### TASK DIRECTIONS
For this exercise, copy each line of the records that contains the word "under".

Collected data
___

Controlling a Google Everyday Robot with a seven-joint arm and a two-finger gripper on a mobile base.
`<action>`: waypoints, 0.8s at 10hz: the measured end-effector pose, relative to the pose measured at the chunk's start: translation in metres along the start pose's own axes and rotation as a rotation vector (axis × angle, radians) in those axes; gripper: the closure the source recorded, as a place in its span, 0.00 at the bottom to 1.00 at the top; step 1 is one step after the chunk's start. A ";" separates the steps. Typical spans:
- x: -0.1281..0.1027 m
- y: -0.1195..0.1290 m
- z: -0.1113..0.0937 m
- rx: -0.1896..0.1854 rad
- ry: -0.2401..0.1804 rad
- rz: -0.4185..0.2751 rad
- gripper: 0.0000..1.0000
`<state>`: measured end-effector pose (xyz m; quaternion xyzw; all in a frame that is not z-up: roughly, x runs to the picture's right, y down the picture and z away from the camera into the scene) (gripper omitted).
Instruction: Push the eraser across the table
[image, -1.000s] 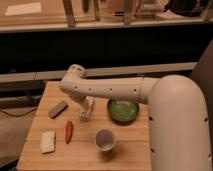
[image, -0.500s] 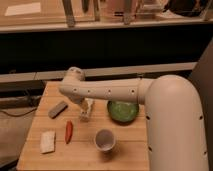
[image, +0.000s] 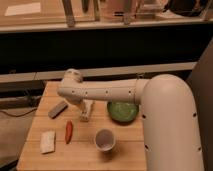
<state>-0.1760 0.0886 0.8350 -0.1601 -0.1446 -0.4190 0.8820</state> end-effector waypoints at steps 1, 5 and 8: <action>-0.004 -0.003 0.003 0.003 -0.002 -0.009 0.54; -0.009 -0.010 0.011 0.006 -0.004 -0.031 0.92; -0.011 -0.012 0.017 0.006 -0.005 -0.045 0.87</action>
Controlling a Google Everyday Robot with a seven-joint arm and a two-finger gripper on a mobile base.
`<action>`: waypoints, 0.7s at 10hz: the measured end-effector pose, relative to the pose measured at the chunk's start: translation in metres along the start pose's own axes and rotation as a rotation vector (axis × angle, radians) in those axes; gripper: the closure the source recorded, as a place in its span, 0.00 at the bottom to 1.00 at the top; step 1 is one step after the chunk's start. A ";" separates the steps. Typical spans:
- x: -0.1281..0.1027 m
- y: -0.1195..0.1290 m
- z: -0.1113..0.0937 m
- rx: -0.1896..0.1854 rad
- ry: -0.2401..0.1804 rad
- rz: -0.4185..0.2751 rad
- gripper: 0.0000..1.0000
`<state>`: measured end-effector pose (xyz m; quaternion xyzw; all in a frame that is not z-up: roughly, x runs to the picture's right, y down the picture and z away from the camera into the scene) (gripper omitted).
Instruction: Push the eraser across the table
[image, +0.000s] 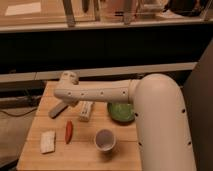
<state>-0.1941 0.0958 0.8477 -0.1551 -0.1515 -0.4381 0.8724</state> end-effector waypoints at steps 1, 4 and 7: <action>-0.001 -0.002 0.003 0.000 0.000 -0.009 0.75; -0.004 -0.007 0.008 0.001 -0.001 -0.027 0.46; -0.002 -0.008 0.014 -0.001 0.001 -0.035 0.49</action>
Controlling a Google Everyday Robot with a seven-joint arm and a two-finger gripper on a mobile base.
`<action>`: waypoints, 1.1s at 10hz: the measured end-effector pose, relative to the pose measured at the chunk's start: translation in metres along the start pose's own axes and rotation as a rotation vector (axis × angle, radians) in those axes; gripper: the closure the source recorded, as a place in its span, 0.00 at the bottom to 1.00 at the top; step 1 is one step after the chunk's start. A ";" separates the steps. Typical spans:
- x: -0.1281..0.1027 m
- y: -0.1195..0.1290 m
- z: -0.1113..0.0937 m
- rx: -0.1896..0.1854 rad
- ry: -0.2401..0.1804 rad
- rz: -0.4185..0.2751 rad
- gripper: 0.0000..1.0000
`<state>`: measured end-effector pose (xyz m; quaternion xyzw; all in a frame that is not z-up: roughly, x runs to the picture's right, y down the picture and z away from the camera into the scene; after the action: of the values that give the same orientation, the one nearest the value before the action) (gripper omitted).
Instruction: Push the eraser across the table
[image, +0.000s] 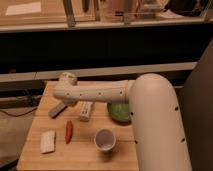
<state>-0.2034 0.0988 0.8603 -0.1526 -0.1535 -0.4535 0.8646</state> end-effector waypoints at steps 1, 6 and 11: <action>-0.001 -0.001 0.001 0.000 -0.001 -0.004 0.57; -0.003 -0.006 0.010 -0.006 0.001 -0.028 0.96; -0.004 -0.011 0.017 -0.010 0.004 -0.046 0.96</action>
<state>-0.2167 0.1023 0.8757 -0.1525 -0.1532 -0.4744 0.8534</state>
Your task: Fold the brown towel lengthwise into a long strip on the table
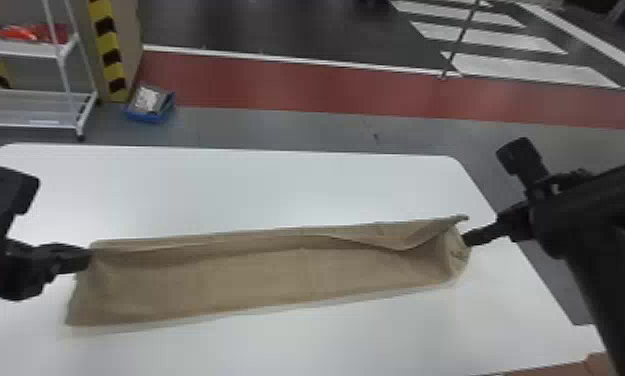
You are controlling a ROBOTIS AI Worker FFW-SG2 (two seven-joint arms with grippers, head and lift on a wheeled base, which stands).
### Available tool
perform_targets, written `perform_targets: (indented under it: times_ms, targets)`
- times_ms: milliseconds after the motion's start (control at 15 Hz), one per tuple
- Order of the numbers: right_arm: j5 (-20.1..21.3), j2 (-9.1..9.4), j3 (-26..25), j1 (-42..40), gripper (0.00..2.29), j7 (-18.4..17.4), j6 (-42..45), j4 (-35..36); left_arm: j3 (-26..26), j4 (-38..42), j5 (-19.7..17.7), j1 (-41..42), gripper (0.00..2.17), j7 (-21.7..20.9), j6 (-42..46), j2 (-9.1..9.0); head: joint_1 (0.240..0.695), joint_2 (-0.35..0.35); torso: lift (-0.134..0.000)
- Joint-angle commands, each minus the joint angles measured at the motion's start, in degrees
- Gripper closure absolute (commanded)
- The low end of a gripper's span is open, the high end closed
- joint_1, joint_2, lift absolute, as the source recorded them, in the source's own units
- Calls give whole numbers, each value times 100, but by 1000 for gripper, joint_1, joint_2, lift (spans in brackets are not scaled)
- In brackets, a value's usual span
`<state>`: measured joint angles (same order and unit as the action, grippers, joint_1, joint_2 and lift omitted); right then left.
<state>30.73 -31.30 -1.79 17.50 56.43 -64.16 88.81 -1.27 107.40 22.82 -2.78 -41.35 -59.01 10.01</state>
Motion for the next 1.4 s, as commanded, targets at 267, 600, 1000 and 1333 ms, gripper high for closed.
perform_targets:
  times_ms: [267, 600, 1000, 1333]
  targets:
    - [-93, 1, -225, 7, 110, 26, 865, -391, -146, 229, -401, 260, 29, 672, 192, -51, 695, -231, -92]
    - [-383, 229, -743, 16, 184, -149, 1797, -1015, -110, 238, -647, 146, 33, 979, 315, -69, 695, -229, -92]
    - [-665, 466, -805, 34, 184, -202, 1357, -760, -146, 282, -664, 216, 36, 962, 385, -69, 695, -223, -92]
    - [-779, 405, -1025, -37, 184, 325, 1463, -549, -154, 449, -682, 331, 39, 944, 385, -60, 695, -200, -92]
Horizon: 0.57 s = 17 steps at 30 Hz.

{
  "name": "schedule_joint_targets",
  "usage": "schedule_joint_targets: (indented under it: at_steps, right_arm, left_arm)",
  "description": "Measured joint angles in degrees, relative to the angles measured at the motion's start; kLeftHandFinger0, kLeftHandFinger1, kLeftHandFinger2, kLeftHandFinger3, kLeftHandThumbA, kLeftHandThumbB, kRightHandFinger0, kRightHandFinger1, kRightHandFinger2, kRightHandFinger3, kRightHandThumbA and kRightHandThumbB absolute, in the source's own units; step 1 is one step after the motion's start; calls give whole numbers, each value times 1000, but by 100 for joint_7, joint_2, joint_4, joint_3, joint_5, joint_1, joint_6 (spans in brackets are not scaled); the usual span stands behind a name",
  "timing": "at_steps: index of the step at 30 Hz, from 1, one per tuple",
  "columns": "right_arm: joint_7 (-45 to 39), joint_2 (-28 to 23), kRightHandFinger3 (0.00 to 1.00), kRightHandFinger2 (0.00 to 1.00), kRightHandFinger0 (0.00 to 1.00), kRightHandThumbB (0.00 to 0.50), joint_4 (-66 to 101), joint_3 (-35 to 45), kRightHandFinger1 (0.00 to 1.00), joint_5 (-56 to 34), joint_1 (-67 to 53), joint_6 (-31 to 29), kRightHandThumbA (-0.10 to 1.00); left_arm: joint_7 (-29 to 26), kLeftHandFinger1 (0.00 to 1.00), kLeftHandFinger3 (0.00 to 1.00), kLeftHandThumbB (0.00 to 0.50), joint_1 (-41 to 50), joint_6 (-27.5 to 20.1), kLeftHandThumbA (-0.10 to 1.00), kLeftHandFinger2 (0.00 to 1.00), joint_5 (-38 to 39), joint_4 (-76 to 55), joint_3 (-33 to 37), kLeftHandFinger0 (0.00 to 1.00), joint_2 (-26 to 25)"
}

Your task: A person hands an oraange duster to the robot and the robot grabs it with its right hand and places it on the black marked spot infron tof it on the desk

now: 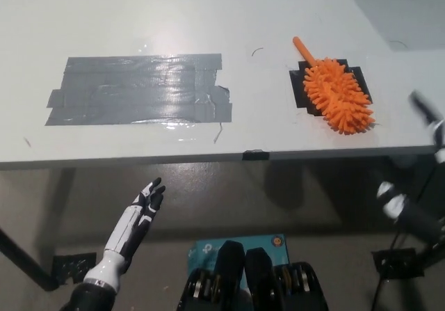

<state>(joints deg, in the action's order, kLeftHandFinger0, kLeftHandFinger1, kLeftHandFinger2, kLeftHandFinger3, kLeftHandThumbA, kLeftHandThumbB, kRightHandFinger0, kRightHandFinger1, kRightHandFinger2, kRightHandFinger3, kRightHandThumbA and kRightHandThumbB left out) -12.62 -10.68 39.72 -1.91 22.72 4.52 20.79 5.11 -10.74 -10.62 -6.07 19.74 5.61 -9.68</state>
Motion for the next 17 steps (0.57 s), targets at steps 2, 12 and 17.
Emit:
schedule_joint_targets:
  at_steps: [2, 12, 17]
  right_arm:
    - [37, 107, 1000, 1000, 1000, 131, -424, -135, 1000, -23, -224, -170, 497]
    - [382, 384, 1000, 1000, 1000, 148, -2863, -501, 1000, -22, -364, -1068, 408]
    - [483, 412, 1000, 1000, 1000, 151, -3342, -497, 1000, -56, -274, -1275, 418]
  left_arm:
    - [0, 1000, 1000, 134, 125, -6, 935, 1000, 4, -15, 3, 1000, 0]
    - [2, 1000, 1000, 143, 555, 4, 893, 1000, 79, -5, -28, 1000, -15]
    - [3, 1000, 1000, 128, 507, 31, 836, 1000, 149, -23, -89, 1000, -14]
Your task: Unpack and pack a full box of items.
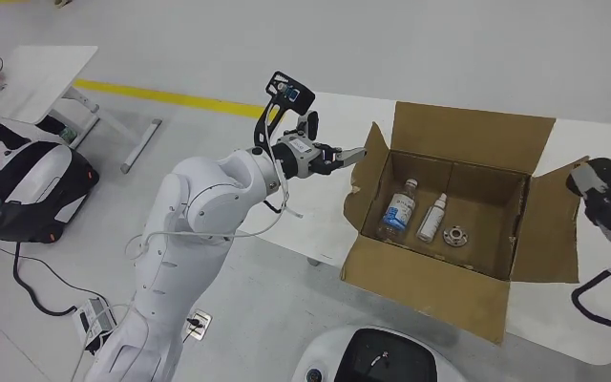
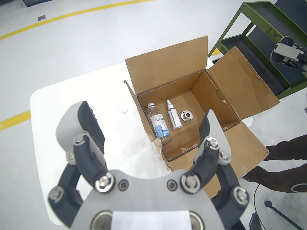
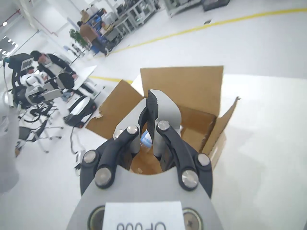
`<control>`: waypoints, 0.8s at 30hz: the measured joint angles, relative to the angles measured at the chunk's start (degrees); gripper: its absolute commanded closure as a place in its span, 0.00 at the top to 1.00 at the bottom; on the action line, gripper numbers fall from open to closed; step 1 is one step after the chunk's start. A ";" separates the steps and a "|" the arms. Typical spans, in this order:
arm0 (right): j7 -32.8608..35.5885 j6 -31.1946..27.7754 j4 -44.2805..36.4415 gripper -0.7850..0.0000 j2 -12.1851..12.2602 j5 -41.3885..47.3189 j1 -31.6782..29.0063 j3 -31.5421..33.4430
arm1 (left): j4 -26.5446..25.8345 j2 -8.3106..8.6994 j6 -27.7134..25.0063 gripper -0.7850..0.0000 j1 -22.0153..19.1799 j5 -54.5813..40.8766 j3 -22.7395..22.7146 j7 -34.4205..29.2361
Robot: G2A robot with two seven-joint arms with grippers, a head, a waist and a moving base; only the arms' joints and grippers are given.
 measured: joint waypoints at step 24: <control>-17.55 0.49 7.76 0.00 0.35 -9.81 -11.21 2.21 | 0.00 0.00 0.00 1.00 0.00 0.00 0.00 0.00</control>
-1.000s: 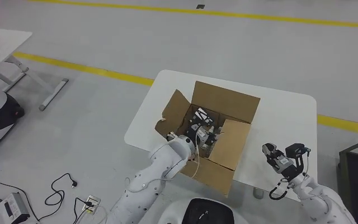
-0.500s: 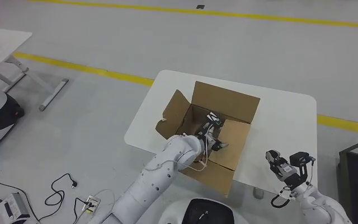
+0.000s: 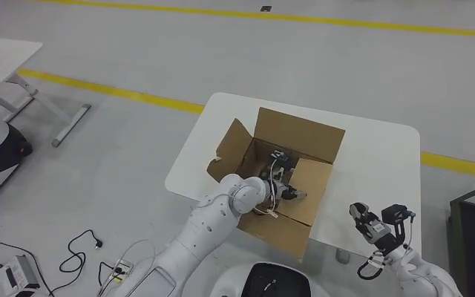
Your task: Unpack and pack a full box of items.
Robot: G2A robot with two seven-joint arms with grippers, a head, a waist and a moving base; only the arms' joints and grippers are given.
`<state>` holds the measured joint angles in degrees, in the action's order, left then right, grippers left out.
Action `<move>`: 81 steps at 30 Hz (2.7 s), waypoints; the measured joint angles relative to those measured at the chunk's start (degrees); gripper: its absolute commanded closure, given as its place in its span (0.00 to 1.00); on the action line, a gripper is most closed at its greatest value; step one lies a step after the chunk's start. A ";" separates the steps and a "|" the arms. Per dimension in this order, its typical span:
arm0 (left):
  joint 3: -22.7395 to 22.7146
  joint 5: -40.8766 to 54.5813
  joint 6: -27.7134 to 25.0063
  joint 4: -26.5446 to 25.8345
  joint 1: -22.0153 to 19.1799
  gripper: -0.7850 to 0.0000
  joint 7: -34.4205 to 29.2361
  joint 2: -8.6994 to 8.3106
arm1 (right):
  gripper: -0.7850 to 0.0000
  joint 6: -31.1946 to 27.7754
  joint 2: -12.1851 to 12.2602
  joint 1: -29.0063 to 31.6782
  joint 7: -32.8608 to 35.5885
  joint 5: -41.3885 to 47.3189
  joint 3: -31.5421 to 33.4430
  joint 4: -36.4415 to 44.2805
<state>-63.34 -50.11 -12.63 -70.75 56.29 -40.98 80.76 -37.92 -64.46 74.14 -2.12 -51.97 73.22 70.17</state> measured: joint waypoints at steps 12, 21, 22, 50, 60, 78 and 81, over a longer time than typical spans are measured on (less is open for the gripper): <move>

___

### ANSWER TO THIS EXERCISE
perform_targets, written `perform_targets: (indented under it: times_ms, targets)`
  "usage": "schedule_joint_targets: (indented under it: at_steps, right_arm, left_arm)",

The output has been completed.